Sections 18C and 18D balance the right to free speech and the right to be protected from harm. Anyone who thinks that hate speech cannot harm should read Martin Luther King Jr’s letter from Birmingham Jail, in which he attempted to explain to well meaning liberal clergy why African Americans were so impatient for change:
when your first name becomes ‘nigger’, your middle name becomes ‘boy’ (however old you are) and your last name becomes ‘John’, and your wife and mother are never given the respected title ‘Mrs’; when you are … plagued with inner fears and outer resentments; when you are forever fighting a degenerating sense of ‘nobodiness’, – then you will understand why we find it difficult to wait.
The question Soutphommasane poses for those who want 18C repealed is this: ‘What is it that you want to say that is not already protected by the legislation’s free speech exemption?’
‘Soutphommasane reminds us that the provisions of the act are civil, not criminal’
As an Australian of Lao and Chinese heritage, Soutphommasane flecks his text with some personal experiences of racial discrimination and unconscious bias. When he told a new acquaintance that he worked at the Human Rights Commission, for example, the next question was whether he worked in the finance or the IT section. The question, writes Soutphommasane, revealed some assumptions ‘about what someone who looked like me was likely to have as an occupation’.
In addition to the author’s vignettes, there are five short essays from other writers providing personal perspectives on racism and discrimination. The most powerful is Christos Tsiolkas’s ‘A Mongrel Multiculturalism’. Tsiolkas describes his cautious and slow-building acquaintance with a young refugee from Africa who attends the same gym. They progress from nods of greeting to brief conversations about personal histories and global politics. One day in the steam room it all goes horribly wrong. A third man, obviously and openly gay, attempts to engage them both in conversation. The refugee refuses to respond and as soon as he and Tsiolkas are alone, he lets loose with homophobic invective. Tsiolkas admits to cowardice in not revealing his own sexuality in response, but this is the difficult terrain of a pluralist Australia:
Certainly I understand that it was a small and arguably trivial exchange but nevertheless it still disturbs me for the way it challenges my faith in the achievements of multiculturalism and of how it reminds me of the difficulty of standing up to hate speech. I was humiliated in that moment from both my gutlessness in response to his diatribe but also ashamed in recognising that this young man saw me as a sickness and an evil. But I was also saddened, disappointed in his ignorance, but more importantly, let down by his lack of civility.

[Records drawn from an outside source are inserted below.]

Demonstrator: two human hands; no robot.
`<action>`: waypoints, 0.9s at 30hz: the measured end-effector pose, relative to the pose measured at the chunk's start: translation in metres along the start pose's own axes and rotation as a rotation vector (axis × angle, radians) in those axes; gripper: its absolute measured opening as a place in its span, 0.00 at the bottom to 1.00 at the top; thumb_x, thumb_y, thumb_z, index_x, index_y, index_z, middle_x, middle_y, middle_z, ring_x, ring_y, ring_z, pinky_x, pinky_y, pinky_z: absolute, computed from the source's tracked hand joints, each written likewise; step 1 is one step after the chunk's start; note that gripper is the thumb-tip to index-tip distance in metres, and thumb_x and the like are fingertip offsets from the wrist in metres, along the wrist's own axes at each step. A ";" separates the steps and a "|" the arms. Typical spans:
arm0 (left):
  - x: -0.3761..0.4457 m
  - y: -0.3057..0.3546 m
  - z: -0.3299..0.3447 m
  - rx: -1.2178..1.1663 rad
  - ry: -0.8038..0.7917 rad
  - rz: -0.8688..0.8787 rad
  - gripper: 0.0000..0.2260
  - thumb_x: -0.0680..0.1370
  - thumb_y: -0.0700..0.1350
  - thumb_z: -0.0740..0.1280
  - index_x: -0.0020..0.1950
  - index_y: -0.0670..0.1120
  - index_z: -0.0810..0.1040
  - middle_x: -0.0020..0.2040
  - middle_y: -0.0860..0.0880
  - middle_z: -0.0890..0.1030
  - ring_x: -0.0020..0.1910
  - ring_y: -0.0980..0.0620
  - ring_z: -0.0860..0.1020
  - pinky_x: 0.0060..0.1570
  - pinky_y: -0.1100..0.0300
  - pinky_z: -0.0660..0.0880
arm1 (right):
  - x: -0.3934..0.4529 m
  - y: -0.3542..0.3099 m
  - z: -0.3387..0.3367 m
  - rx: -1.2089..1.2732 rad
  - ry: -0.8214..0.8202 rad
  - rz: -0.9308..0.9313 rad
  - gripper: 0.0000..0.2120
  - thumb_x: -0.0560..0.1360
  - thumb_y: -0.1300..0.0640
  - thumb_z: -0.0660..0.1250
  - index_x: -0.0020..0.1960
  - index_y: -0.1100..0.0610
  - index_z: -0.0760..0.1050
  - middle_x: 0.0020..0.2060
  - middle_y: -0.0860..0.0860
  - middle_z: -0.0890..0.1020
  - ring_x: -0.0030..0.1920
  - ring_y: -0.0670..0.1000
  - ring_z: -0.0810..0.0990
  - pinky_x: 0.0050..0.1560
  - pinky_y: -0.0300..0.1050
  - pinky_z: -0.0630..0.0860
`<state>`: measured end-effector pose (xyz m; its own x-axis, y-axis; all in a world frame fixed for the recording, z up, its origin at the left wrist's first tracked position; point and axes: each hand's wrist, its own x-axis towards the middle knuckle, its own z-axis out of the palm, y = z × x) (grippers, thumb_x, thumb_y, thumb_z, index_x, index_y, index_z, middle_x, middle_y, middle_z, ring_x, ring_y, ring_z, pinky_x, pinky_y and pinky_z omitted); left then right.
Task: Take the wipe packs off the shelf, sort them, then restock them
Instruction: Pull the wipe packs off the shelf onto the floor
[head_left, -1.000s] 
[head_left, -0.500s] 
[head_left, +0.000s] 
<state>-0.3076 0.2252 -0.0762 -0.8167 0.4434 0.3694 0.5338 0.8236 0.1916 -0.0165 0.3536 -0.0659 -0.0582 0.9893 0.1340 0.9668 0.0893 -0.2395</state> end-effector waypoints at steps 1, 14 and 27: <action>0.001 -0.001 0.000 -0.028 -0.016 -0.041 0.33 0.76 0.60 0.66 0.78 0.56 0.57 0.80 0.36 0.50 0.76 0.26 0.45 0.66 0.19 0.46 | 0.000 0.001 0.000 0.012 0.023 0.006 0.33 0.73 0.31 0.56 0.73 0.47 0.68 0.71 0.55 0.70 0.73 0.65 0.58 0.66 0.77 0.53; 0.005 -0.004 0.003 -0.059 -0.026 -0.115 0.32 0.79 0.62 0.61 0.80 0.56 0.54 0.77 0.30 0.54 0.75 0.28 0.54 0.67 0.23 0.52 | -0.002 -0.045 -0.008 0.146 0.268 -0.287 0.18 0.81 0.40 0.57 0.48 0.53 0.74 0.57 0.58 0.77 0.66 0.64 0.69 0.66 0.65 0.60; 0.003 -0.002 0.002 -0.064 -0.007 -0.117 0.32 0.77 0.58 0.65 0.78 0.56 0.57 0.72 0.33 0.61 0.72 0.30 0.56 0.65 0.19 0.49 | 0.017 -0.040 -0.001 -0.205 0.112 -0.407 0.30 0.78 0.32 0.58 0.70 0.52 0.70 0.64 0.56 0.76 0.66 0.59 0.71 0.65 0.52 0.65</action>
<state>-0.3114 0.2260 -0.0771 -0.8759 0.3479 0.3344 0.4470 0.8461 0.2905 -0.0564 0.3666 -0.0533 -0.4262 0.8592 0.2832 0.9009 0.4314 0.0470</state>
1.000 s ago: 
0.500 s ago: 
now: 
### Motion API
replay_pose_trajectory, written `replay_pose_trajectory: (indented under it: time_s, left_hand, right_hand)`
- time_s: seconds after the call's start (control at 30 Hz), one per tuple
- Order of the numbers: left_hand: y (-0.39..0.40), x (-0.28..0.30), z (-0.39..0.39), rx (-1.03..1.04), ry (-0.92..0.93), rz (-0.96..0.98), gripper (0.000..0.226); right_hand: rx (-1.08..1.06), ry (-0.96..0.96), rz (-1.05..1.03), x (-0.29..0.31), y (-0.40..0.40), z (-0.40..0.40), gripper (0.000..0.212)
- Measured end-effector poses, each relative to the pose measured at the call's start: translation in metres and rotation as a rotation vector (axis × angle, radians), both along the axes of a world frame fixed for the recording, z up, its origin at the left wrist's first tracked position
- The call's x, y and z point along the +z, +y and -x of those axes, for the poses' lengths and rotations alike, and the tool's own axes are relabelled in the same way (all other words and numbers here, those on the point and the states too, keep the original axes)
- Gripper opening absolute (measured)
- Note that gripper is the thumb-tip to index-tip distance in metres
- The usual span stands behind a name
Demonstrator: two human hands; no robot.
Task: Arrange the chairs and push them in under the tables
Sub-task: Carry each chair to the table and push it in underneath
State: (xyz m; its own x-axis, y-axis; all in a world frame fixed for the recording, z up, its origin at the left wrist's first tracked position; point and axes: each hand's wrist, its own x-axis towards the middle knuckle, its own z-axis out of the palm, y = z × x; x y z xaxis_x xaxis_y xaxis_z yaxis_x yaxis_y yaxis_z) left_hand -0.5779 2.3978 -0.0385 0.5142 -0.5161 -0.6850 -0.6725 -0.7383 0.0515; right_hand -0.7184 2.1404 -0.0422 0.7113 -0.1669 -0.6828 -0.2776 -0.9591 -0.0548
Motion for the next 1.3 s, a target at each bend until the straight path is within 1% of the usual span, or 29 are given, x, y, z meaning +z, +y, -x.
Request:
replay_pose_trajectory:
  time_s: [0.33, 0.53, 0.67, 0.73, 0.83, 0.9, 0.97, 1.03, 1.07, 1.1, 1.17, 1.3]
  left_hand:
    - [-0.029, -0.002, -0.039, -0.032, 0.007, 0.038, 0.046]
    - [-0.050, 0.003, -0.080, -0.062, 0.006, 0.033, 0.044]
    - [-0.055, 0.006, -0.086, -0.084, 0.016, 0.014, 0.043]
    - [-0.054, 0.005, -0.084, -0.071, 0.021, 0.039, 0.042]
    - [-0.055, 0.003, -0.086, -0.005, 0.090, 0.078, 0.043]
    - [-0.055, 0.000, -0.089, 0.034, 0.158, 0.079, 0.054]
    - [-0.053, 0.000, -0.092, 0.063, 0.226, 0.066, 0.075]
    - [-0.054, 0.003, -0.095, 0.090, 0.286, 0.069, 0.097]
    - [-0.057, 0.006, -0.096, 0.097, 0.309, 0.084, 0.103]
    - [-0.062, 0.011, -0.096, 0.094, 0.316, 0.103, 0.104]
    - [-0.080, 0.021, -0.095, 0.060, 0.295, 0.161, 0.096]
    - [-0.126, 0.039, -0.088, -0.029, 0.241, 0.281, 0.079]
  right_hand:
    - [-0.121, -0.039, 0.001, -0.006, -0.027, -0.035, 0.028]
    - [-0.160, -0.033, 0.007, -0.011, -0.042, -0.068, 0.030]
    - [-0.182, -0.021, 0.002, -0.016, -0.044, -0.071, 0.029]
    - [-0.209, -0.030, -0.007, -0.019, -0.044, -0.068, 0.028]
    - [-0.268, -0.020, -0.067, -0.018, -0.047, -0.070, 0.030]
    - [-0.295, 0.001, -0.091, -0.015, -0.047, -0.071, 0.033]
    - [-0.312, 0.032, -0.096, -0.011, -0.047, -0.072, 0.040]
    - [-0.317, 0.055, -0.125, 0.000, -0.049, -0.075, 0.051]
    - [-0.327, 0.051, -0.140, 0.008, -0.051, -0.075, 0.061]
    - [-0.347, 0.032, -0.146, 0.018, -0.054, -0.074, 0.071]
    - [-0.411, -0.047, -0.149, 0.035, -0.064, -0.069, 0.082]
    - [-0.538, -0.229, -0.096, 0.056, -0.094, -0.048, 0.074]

The need for civility is an important strand in Soutphommasane’s argument. He describes Section 18C as ‘setting a norm for civility in a multicultural society’ and argues that civility requires ‘a certain discipline’. This is a partial response to the question of whether a law can drive a change in cultural norms. To quote King again, he said that the claim that you cannot legislate morality is half-true: ‘But we must go on to say that while it may be true that morality cannot be legislated, behaviour can be regulated. It may be true that the law cannot change the heart but it can restrain the heartless.’
It is impossible to quantify the extent to which the Racial Discrimination Act might have reduced racism and increased civility over the past forty years; but if laws give expression to public morality and articulate our ‘aspirations for fairness and justice’, then the act is important and worth defending.